WHAT TO WORK ON:
Starting at the first line of the data below, repeat each line word for word up to and including the line with "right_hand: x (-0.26".

Stored records
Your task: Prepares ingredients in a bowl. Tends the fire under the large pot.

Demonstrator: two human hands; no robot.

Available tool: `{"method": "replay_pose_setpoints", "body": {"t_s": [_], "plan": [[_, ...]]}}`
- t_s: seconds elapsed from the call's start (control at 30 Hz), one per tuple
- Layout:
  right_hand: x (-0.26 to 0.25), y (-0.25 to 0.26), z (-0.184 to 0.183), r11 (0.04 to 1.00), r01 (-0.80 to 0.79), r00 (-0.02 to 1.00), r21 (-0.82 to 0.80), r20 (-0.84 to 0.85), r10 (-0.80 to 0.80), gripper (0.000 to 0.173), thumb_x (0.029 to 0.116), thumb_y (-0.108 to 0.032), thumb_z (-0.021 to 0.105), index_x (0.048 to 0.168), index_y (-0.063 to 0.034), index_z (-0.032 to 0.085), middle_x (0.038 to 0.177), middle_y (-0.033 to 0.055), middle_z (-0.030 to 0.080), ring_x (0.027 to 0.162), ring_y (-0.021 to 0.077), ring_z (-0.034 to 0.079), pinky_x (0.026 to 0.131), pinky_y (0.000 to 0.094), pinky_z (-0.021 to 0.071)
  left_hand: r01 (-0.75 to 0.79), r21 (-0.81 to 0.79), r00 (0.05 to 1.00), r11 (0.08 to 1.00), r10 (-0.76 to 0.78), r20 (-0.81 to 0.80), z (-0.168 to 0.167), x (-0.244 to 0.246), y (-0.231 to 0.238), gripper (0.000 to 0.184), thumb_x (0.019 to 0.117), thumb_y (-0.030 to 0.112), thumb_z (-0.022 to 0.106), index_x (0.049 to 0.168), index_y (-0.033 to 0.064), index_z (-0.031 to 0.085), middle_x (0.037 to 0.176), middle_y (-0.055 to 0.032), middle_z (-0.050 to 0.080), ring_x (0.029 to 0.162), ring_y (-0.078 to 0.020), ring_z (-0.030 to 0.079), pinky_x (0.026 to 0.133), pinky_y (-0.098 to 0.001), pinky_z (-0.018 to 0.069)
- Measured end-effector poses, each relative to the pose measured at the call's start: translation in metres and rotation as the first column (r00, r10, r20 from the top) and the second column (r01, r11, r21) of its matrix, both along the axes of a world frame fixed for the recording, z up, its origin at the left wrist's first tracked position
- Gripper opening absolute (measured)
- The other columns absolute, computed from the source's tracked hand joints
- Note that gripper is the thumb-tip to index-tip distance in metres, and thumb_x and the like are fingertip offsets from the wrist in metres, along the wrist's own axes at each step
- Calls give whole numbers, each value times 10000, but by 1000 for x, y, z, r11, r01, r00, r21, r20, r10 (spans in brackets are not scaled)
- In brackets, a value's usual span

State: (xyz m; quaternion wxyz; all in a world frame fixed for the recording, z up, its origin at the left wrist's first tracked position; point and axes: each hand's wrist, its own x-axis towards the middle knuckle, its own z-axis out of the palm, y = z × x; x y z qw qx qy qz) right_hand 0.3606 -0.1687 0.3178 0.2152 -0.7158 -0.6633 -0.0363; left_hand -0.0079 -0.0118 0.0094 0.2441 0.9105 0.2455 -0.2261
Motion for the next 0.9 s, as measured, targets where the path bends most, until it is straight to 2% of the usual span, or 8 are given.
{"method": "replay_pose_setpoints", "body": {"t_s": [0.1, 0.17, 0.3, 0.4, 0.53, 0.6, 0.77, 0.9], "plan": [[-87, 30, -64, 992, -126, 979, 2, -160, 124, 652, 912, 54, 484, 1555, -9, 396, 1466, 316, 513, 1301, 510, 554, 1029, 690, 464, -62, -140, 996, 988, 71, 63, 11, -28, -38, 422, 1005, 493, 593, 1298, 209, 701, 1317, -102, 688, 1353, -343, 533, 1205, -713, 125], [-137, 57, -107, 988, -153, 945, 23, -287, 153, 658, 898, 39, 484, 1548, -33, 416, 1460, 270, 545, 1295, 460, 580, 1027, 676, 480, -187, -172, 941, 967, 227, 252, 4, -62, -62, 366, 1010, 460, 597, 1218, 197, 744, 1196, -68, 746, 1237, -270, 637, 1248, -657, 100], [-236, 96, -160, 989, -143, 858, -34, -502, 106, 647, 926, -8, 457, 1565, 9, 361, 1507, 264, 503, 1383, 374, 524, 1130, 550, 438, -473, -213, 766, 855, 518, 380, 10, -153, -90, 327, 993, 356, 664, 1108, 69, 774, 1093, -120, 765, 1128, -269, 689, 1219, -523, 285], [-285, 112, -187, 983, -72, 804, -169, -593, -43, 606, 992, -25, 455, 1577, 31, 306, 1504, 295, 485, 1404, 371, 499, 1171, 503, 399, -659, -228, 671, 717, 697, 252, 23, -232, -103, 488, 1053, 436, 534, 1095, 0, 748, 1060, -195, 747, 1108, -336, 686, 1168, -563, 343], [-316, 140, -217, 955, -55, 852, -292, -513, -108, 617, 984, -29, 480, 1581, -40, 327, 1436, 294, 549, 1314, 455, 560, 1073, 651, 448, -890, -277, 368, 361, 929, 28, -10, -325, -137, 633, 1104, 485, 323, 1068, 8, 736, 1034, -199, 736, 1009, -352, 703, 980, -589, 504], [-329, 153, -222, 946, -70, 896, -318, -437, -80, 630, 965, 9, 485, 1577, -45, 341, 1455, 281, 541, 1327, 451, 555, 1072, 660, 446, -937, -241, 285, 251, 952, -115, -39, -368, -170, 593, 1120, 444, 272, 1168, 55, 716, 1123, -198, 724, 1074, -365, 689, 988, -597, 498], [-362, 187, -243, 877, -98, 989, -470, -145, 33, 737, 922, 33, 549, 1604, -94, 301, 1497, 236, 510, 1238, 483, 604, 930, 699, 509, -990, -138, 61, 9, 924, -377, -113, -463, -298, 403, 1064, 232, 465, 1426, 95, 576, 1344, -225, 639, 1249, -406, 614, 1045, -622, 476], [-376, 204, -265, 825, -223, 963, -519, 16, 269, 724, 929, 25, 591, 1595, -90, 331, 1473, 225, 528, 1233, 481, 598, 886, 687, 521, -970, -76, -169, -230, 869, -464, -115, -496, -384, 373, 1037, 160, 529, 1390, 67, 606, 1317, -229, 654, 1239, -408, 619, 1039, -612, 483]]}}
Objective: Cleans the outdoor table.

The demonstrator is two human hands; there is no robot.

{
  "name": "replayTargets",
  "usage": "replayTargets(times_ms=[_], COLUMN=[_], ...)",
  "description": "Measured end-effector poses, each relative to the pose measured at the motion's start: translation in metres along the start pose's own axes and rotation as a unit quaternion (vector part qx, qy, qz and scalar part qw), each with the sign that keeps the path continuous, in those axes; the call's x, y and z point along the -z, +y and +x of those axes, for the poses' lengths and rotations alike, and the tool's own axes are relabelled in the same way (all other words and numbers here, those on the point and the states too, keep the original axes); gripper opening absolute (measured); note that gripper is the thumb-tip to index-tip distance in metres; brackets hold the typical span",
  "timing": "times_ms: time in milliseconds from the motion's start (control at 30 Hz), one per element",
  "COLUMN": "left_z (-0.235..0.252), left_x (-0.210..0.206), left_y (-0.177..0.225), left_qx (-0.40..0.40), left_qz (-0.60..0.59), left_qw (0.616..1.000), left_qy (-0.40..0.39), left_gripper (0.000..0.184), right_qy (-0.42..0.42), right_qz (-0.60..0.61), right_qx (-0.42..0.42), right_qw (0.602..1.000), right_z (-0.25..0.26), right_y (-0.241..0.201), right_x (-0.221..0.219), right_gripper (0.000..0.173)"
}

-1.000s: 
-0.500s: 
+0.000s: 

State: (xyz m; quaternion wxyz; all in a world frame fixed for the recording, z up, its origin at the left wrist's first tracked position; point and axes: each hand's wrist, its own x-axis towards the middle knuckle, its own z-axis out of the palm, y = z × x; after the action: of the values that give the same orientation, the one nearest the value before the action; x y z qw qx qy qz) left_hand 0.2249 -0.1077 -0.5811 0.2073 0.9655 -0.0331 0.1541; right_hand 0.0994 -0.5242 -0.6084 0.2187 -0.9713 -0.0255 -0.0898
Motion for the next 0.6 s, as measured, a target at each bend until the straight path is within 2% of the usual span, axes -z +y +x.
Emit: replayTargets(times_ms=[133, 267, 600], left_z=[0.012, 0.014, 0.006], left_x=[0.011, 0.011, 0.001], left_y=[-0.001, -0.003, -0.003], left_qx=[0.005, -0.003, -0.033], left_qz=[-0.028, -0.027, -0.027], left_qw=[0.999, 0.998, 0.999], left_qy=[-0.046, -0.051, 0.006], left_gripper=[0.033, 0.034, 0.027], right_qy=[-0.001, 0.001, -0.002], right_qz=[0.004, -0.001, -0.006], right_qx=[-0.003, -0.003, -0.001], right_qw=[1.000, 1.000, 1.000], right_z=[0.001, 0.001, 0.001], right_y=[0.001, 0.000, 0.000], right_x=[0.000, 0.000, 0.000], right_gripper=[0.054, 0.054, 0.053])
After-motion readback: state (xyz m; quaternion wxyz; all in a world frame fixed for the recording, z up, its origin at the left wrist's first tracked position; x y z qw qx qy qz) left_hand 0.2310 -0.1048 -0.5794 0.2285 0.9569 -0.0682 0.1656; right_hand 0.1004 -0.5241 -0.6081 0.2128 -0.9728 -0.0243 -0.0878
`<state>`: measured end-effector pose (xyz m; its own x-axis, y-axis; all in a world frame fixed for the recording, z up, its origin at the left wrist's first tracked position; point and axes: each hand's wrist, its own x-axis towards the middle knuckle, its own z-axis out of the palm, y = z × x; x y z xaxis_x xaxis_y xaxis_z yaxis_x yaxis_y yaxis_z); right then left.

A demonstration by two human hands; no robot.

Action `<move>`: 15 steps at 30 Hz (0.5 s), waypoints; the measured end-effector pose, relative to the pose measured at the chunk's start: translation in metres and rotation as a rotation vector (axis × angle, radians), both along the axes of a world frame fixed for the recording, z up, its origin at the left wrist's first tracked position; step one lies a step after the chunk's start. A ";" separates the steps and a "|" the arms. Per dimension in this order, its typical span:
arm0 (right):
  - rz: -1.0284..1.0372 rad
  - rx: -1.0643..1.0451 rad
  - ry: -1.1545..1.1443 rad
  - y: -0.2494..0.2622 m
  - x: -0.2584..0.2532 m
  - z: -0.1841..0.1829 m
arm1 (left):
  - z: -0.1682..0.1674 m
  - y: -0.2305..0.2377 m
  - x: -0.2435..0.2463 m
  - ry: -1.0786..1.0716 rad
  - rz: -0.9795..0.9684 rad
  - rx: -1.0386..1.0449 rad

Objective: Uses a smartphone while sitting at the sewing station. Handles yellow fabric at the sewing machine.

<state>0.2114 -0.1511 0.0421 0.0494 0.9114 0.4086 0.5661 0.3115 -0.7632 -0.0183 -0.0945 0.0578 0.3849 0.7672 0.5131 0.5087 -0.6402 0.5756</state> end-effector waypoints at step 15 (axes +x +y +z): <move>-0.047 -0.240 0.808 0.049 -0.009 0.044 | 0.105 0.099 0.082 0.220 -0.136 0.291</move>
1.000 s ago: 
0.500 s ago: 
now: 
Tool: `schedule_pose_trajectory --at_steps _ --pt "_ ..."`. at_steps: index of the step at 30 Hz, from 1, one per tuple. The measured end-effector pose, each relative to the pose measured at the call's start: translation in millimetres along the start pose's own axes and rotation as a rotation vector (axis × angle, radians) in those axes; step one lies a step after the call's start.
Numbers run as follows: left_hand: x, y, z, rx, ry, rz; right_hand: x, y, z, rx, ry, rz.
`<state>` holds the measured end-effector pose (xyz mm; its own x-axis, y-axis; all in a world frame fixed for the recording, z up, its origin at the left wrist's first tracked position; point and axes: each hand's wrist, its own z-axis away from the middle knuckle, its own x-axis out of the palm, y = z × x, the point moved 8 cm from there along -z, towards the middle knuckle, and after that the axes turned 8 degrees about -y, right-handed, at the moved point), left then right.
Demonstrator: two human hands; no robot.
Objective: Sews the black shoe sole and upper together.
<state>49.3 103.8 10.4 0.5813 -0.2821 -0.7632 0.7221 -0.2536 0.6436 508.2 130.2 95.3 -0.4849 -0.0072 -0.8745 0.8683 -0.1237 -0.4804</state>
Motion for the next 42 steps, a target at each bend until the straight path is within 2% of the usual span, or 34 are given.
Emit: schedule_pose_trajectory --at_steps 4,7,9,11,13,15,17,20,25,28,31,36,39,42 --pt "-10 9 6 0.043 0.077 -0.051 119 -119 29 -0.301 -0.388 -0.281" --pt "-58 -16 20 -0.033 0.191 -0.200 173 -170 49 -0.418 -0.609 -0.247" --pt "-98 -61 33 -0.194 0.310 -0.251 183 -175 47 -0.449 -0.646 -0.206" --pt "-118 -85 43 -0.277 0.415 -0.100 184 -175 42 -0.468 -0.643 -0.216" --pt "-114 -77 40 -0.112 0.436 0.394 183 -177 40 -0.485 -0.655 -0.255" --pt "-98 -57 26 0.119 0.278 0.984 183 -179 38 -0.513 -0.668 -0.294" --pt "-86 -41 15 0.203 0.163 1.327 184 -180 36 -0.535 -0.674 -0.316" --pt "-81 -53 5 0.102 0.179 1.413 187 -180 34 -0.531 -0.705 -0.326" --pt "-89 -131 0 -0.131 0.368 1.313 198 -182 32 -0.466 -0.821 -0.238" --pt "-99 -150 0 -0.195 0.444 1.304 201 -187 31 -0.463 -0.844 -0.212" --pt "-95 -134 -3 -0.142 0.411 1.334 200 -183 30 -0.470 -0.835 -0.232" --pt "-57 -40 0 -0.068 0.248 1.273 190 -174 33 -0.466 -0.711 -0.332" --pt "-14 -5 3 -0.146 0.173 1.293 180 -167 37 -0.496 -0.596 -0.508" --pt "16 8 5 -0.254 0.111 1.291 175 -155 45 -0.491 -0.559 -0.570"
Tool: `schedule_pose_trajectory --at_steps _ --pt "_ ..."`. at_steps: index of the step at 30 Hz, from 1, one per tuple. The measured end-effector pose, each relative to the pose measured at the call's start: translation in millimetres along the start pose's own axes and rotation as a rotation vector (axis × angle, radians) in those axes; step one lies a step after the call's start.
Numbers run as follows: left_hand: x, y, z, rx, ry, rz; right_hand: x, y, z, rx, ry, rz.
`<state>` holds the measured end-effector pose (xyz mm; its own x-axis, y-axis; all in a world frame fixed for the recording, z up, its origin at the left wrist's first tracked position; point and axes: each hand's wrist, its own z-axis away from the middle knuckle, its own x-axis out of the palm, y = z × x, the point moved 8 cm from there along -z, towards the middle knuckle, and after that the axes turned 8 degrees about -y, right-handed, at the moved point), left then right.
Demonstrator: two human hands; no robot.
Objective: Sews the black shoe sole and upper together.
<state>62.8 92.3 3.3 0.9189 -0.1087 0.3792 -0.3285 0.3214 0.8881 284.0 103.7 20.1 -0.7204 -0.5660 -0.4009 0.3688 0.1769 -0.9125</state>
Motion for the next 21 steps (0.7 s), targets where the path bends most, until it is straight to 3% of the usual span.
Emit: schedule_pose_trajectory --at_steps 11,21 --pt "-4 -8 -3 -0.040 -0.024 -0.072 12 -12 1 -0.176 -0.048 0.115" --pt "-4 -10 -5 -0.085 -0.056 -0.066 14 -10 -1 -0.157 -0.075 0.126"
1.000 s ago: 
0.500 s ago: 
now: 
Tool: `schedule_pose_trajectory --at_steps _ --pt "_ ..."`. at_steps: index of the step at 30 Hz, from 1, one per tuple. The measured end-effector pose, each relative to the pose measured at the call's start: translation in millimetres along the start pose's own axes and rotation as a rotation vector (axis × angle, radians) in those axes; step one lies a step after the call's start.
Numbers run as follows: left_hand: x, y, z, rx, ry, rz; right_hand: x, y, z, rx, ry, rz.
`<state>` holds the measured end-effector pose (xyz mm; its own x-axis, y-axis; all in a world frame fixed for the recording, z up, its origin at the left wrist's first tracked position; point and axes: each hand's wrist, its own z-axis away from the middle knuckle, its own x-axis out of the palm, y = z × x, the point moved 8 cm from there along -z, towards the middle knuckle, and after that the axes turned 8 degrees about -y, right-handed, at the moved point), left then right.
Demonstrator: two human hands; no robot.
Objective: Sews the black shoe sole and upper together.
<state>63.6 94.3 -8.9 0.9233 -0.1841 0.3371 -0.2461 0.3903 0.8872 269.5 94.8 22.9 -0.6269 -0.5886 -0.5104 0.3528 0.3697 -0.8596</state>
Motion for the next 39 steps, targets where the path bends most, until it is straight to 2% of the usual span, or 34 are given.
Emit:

WRITTEN ANSWER:
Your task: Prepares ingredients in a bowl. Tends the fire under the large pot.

Demonstrator: two human hands; no robot.

Available tool: `{"method": "replay_pose_setpoints", "body": {"t_s": [_], "plan": [[_, ...]]}}`
- t_s: seconds elapsed from the call's start (control at 30 Hz), one per tuple
- Layout:
  right_hand: x (-0.26 to 0.25), y (-0.25 to 0.26), z (-0.184 to 0.183), r11 (0.04 to 1.00), r01 (-0.80 to 0.79), r00 (-0.02 to 1.00), r21 (-0.82 to 0.80), r20 (-0.84 to 0.85), r10 (-0.80 to 0.80), gripper (0.000 to 0.173), thumb_x (0.029 to 0.116), thumb_y (-0.108 to 0.032), thumb_z (-0.021 to 0.105), index_x (0.048 to 0.168), index_y (-0.063 to 0.034), index_z (-0.032 to 0.085), middle_x (0.038 to 0.177), middle_y (-0.033 to 0.055), middle_z (-0.030 to 0.080), ring_x (0.027 to 0.162), ring_y (-0.021 to 0.077), ring_z (-0.034 to 0.079), pinky_x (0.026 to 0.131), pinky_y (0.000 to 0.094), pinky_z (-0.021 to 0.071)

The exercise is now finished.